All of your conclusions are wrong or off-track, except the bolded thought.

[voider]

Thanks, it seems that I was a little too quick on the trigger. I was curious as to why I had $2 left over! I expect there is a solution, but ya gotta spend every last dollar.

I'll get back to thinking about it. Thanks again!

I haven't thought about the worst case scenario yet, but in general I think the amount of money left is arbitrary.

[Guest]

Perhaps - And this is but wishful thinking:

If a majority of the villagers speak the truth, how about this:

Ask any two if a third is honest. If they both agree no, or there's an inconsistency eliminate said villager.

This means that (perhaps one third of the time) someone would "pass" the test.

As soon as a band of ten villagers passed (assuming one third of the time they would pass, costing us $60), we would start over.

Those who had passed would now be banded together in groups of 5, and asked if any of the remaining 5 were honest.

That would cost us an extra $25, bringing us to $85. If the majority agreed that one was honest he would pass.

Let's assume this happened every other time (just simple possibility). Now we'd be left with 5 contestants.

Pairing up four of them 2 & 2, asking if the other 3 were honest. This would give us two pairs each demanding 3 dollars each person, a total of $12.

Unless they both agree, one would be kicked out - Again assuming it's half of the time, we're left with either two or three contestants.

We still have three dollars left, so we'll look at the villager whose answers have been consistent with our decision all the way (for the highest possibility]and ask the remaining three if he speaks the truth. If more than one person says he does, we will pick him. If more than one says he does not (we have three judges so only one of the two are possible), we will pick one of those who claims the other does not speak the truth.
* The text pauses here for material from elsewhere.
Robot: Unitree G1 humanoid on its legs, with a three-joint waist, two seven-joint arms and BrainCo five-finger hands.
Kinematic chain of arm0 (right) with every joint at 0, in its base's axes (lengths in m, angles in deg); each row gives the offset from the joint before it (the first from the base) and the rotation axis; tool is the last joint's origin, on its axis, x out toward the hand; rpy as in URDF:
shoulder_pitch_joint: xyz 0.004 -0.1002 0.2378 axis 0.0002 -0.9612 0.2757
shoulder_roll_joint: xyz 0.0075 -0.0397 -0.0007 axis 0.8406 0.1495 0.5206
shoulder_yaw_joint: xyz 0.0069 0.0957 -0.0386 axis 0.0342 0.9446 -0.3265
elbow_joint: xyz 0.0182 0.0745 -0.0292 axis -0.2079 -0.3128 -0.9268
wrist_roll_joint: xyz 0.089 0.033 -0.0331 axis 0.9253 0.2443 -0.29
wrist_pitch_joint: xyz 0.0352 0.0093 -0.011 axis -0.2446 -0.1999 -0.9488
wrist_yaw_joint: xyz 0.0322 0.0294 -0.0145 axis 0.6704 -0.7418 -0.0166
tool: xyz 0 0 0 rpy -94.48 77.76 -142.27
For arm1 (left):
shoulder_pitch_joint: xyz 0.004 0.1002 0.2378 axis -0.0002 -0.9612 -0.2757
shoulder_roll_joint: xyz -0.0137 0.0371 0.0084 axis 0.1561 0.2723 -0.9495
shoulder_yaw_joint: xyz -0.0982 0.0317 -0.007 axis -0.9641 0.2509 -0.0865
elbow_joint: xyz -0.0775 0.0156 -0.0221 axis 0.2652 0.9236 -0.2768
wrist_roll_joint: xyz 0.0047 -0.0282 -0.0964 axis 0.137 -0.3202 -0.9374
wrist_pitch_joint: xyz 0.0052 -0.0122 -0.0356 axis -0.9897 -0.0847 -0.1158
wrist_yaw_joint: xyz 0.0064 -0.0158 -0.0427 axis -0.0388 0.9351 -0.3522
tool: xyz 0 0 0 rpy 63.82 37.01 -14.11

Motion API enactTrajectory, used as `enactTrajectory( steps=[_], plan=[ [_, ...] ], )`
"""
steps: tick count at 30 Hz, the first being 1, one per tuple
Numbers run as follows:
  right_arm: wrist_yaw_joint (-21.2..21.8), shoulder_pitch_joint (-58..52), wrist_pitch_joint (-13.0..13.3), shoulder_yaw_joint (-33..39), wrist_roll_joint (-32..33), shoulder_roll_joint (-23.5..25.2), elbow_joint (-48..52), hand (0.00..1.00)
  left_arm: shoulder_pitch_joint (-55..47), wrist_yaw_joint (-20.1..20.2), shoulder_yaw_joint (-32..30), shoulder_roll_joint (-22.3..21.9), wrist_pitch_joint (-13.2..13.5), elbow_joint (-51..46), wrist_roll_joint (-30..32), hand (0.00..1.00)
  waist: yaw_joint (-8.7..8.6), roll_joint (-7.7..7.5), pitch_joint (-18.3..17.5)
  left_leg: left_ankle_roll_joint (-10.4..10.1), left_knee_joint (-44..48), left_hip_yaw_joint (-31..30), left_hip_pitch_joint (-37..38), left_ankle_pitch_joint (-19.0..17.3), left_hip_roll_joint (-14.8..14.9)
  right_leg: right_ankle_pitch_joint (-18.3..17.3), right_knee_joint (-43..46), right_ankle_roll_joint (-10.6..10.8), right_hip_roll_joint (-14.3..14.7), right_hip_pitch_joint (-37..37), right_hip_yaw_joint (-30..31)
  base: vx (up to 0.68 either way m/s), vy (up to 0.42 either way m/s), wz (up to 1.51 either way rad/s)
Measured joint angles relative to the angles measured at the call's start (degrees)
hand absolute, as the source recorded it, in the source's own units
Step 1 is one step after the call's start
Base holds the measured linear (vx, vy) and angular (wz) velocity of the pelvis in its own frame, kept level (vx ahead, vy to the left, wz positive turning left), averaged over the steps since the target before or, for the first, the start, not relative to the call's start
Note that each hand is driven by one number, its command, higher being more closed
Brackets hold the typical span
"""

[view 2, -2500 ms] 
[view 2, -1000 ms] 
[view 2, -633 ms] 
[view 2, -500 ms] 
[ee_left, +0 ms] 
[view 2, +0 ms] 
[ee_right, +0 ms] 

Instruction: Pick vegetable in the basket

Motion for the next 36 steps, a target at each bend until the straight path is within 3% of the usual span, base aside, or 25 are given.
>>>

This theory is by NO means bulletproof, but it'll probably kick the chances up a bit.

[voider]

This is a nice challenging puzzle.

There must be a way to establish FACTS.

There must be an interrogation system that can be used repeatedly to establish facts.

To find an honest one you must sift out the others, using the 'honest majority' to your advantage. To sift out 49 troublemakers with 100 questions you have to aim to learn 1 fact per 2 questions. (How can you learn 1 fact with 2 questions as in the above spoiler?).

[Guest]

WAIT!

You ask two villagers if the other is lying. It's like the two guardians to hell and heaven.

Scenario:

Is that guy over there lying? No.

Walk over to the other guy.

Is that guy over there lying? No.

So, there's a consistency, ergo none are lying or both are lying - We'll filter them out..

If there's any inconsistency it means that one must at least be a liar, and therefore the one who claimed the other was a liar must be truthful!

Example:

Asking guy 1: "Is he a liar? No."

Asking guy 2: "Is he a liar? Yes."

Inconsistency - Therefore, the one who claimed that the other person was a liar, must be the truthful one, as he told us the truth.

Am I on the right track here?

Edited July 12, 2011 by Artificial

[Guest]

WAIT!

You ask two villagers if the other is lying. It's like the two guardians to hell and heaven.

Scenario:

Is that guy over there lying? No.

Walk over to the other guy.

Is that guy over there lying? No.

So, there's a consistency, ergo none are lying or both are lying - We'll filter them out..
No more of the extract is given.